*** Opening of Exercise data ***
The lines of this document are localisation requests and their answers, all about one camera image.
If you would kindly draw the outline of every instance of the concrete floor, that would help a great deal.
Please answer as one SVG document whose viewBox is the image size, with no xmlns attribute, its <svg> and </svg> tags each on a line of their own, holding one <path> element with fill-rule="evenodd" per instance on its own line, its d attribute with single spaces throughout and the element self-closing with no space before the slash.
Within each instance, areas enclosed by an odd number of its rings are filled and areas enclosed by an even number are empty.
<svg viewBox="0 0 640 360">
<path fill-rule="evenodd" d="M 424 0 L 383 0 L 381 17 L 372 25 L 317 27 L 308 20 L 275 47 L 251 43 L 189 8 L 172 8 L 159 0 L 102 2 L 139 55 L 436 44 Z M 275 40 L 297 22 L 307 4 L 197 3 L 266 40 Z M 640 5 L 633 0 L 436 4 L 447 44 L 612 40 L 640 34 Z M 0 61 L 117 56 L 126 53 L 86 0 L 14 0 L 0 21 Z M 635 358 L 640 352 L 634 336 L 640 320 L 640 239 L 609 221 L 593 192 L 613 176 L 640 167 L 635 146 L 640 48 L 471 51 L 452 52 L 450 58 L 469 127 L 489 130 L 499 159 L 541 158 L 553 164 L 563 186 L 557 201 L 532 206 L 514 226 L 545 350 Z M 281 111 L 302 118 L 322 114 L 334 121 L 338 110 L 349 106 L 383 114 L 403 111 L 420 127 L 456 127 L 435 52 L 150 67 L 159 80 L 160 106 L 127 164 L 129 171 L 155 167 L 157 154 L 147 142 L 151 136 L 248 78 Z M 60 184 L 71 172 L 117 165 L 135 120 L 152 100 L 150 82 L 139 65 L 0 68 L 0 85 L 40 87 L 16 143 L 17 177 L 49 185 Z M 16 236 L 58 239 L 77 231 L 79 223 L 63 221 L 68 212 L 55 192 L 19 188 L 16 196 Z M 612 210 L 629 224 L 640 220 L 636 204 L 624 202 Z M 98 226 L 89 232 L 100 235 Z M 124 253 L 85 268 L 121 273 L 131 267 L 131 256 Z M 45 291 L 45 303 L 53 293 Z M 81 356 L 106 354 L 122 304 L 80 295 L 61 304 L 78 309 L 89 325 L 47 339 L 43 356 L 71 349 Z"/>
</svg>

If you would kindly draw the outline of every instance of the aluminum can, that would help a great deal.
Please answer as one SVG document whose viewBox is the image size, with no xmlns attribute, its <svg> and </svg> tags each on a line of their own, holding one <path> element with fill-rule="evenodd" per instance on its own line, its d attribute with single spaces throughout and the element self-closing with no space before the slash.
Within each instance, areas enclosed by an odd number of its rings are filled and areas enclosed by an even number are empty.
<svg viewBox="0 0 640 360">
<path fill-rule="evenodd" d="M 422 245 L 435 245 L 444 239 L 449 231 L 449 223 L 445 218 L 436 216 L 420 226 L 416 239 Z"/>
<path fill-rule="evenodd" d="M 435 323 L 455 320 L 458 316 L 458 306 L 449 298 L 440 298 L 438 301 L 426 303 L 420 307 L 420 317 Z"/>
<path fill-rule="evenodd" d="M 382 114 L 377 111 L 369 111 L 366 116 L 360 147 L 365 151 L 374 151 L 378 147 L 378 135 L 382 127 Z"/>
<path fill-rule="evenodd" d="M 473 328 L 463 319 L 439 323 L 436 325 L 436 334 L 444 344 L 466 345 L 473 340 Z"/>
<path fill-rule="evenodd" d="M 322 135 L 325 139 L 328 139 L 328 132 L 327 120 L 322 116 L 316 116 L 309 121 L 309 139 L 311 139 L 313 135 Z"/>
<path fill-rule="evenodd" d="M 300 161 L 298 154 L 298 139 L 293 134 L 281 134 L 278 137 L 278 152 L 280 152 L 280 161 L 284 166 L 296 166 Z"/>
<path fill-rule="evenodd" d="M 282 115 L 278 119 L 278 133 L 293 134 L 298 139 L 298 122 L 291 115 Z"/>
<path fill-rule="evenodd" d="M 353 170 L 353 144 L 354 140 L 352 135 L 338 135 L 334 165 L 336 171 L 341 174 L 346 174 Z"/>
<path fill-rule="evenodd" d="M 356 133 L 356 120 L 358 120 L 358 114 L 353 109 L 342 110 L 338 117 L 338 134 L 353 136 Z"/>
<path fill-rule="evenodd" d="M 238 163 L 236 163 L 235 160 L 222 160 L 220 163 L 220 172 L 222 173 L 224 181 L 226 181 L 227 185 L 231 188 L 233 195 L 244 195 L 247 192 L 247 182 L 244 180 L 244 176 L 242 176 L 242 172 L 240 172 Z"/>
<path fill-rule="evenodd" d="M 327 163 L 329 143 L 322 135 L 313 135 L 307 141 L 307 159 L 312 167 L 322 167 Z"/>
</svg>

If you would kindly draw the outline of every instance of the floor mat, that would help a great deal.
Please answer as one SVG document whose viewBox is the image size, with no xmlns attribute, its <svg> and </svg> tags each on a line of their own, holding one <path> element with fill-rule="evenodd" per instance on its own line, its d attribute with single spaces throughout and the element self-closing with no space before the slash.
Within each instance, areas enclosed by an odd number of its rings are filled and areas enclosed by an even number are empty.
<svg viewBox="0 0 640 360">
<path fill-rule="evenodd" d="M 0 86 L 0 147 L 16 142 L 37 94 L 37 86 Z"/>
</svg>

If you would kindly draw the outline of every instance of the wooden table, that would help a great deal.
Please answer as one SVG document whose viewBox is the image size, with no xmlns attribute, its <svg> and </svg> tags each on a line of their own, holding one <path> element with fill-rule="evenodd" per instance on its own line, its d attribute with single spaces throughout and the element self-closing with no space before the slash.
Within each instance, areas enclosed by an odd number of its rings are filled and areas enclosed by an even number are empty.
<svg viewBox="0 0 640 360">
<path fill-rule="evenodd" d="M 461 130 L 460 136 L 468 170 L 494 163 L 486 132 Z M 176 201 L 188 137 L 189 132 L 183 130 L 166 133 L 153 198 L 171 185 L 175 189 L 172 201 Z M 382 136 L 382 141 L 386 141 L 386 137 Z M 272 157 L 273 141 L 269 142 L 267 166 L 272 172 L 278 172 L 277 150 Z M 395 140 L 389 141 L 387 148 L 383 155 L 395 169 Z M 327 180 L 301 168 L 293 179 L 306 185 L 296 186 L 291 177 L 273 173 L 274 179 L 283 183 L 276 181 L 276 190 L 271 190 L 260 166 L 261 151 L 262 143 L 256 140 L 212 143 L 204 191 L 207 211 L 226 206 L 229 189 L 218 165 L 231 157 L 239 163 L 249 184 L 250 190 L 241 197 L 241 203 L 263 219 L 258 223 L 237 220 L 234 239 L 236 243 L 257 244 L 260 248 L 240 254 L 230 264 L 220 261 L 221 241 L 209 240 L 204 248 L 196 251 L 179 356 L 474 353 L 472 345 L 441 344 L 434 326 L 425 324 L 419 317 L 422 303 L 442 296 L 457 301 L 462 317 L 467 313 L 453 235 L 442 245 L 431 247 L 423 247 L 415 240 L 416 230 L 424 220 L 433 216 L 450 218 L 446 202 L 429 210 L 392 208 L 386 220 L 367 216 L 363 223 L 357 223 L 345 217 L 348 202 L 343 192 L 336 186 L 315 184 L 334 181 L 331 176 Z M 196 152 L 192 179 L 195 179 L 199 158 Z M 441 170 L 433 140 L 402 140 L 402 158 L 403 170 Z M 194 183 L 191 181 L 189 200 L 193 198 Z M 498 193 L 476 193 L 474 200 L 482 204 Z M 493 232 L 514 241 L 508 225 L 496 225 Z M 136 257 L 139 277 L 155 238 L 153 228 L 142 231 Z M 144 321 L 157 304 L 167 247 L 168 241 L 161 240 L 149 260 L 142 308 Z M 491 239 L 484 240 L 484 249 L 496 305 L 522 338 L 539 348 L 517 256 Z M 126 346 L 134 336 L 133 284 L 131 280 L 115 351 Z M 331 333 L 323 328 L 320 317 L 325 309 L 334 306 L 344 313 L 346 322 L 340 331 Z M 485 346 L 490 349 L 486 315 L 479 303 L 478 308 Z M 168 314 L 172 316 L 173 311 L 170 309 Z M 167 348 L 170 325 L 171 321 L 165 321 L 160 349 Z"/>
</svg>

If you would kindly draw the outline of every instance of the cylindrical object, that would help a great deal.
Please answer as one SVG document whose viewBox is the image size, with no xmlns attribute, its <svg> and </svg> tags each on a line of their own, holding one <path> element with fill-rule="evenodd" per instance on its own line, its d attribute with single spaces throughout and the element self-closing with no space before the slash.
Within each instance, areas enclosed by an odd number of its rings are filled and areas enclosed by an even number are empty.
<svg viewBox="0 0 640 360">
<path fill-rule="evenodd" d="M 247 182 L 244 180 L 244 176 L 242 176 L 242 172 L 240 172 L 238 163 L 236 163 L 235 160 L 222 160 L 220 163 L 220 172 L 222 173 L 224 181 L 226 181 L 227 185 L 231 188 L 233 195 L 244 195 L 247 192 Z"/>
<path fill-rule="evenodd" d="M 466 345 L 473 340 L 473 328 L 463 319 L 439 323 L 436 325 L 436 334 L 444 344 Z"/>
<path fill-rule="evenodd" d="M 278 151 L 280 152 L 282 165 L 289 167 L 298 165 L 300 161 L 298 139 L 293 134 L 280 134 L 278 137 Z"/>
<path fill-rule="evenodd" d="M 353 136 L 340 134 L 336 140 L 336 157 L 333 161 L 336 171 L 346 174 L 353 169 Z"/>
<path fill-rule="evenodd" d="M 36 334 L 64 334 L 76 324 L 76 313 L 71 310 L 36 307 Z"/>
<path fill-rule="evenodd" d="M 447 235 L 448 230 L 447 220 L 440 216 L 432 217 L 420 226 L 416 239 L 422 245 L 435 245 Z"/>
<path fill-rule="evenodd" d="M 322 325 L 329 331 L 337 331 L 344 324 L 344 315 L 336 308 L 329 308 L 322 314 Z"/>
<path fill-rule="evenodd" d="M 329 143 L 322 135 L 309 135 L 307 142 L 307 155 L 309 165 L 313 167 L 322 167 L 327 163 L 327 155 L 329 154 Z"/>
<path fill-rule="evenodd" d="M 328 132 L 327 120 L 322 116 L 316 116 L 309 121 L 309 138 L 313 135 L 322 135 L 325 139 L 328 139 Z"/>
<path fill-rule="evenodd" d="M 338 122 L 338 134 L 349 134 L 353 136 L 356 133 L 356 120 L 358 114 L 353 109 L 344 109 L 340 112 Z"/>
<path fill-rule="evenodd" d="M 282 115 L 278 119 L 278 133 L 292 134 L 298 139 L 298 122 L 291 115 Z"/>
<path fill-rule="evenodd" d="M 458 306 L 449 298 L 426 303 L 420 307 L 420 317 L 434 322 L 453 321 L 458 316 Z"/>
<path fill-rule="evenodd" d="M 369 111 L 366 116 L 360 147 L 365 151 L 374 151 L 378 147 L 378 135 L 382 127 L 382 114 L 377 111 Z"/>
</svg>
*** Close of Exercise data ***
Task to complete
Read the entries and select each line where the word "every" is found.

Solution to the exercise
If you would kindly draw the outline of every instance of the concrete floor, that would help a great deal.
If you would kindly draw the outline of every instance of the aluminum can, that would help a great deal.
If you would kindly draw the outline of every instance of the floor mat, that would help a great deal.
If you would kindly draw the outline of every instance of the wooden table, that would help a great deal.
If you would kindly draw the outline of every instance of the cylindrical object, that would help a great deal.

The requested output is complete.